Renci sticks the goggles back in her bag and fishes out the specs. UV goggles effective but need quick-dimming function, she mentally drafts for her report. She looks up the entry for pouch 9. “Dream job. Works hard.” Rolling her eyes, she edits it to read, “UV goggles.”
Renn steps back away from the membrane, gagging. “It’s disgustin’,” he coughs.
“You didn’t see what I saw,” Renci replies, sucking in a lungful of air before holding her breath and taking the place he has vacated. The substance looks spongy, not very tough at all. She judges that they can cut an opening and just step through it. She digs out the rebreathers and hands one to Renn. “This should help with the smell,” she says, and they put them on. Then with two quick slashes, she cuts an upside-down V in the membrane, and a triangle of flesh falls back.

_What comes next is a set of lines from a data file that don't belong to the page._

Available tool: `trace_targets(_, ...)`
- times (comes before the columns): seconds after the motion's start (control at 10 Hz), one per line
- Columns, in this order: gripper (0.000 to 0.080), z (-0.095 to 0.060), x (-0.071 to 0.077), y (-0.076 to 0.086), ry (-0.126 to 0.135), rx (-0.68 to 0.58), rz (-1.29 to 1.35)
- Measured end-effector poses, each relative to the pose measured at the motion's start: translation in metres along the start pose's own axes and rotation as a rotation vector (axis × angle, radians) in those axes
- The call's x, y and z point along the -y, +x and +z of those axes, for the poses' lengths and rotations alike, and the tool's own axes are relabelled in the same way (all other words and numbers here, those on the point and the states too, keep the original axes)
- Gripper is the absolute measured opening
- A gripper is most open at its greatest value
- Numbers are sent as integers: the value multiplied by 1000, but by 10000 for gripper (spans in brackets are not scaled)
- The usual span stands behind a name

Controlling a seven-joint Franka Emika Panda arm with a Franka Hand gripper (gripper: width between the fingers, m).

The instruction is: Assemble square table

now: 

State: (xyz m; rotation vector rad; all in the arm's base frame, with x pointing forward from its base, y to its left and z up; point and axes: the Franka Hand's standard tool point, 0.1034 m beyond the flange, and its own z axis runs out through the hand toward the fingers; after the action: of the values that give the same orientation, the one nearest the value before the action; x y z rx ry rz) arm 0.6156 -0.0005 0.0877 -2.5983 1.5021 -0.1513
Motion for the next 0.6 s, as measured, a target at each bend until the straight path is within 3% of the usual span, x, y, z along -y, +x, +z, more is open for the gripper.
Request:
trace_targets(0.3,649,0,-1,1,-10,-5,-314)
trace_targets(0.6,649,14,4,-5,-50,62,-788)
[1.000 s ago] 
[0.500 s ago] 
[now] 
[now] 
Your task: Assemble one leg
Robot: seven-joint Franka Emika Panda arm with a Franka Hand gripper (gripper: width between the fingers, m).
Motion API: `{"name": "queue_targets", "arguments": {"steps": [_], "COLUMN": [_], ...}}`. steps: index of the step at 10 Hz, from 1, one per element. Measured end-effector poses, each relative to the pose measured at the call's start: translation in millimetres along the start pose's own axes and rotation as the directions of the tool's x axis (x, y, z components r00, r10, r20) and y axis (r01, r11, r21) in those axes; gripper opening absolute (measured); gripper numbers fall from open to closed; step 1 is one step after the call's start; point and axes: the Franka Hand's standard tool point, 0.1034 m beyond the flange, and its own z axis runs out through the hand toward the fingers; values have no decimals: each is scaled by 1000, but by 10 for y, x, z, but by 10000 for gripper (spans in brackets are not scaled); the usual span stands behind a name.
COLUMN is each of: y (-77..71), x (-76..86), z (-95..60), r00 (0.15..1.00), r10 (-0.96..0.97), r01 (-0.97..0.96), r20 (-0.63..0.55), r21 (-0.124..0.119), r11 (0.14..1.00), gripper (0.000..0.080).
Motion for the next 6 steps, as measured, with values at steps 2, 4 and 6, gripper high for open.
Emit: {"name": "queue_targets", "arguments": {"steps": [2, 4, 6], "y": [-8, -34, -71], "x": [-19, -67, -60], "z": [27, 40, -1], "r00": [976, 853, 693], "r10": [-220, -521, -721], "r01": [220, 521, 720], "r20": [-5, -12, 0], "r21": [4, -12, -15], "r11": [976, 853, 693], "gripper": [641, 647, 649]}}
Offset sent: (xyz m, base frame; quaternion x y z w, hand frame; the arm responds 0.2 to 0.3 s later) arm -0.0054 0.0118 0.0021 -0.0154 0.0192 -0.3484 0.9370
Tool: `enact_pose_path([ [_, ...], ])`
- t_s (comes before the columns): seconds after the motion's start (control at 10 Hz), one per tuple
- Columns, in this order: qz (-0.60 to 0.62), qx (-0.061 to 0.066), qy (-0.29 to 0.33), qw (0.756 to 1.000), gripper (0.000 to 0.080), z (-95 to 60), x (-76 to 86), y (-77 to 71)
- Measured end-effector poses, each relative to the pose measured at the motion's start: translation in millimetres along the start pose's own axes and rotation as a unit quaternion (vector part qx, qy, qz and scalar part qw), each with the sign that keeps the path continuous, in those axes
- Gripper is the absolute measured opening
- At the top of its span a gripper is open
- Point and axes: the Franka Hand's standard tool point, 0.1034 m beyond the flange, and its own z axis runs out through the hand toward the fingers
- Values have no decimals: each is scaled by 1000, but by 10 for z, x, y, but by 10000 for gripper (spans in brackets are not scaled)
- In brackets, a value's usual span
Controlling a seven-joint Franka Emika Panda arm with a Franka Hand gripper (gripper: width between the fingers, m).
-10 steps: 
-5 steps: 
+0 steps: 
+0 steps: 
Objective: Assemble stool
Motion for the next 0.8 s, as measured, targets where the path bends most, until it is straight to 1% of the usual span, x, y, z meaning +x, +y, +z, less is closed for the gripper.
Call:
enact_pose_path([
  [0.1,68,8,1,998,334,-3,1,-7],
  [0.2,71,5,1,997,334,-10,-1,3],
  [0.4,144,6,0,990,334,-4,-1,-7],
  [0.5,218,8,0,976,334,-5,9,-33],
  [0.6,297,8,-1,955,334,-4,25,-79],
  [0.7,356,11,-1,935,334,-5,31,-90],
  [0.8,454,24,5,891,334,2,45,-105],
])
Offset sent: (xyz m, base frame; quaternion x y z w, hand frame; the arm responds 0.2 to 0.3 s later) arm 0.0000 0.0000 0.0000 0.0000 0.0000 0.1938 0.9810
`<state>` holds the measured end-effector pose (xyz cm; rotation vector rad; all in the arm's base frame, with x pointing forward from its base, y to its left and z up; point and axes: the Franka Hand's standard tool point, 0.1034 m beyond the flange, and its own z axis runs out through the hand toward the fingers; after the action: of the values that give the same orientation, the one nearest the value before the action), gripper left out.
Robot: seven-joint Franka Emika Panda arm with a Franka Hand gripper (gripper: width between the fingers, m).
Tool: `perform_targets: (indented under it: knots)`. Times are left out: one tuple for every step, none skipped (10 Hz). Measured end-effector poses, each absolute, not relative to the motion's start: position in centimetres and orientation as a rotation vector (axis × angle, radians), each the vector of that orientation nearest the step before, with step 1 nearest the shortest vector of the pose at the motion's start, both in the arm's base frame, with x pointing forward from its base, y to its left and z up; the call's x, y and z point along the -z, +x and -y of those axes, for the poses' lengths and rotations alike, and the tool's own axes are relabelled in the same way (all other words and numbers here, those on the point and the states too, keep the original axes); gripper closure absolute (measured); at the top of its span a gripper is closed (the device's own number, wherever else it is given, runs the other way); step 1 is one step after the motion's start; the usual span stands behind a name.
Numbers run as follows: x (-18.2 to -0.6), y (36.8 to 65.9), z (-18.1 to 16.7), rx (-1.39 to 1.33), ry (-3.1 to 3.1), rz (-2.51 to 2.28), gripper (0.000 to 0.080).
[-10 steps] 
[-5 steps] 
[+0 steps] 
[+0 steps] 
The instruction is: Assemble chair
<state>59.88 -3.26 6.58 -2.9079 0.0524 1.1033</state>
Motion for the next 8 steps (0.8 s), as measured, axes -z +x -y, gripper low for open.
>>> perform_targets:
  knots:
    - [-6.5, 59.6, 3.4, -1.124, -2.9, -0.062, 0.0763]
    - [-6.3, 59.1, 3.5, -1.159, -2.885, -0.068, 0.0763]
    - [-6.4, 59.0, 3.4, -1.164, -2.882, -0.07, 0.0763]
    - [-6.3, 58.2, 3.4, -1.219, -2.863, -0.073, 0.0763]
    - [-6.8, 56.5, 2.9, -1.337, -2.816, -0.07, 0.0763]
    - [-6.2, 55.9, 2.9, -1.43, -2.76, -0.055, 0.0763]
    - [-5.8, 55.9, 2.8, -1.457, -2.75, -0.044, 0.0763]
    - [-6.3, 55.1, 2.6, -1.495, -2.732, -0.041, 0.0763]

Renn experiences another strong wave of nausea as he is hit by a blast of the stench. He realizes he can still smell it even with the rebreather and pulls his off to warn Renci. “Hold yer breath as ya go; this isna stoppin’ it.” But she has already stepped through, and she seems all right as she waits on the other side. Renn maneuvers through the opening she made, and they continue up the corridor, putting distance between themselves and the membrane. A coughing fit stops him. “I feel like m’ lungs are burnin’,” he wheezes.
“I’ve read about similar things. I’m sure it will clear up in fresh air,” Renci reassures him. “But since we aren’t likely to have any of that soon—” She unclips the medical pack from Renn’s back and searches through it. “—looks like it’s your turn for this.” She hands him the inhaler, and it neutralizes the caustic gases inflaming his lungs.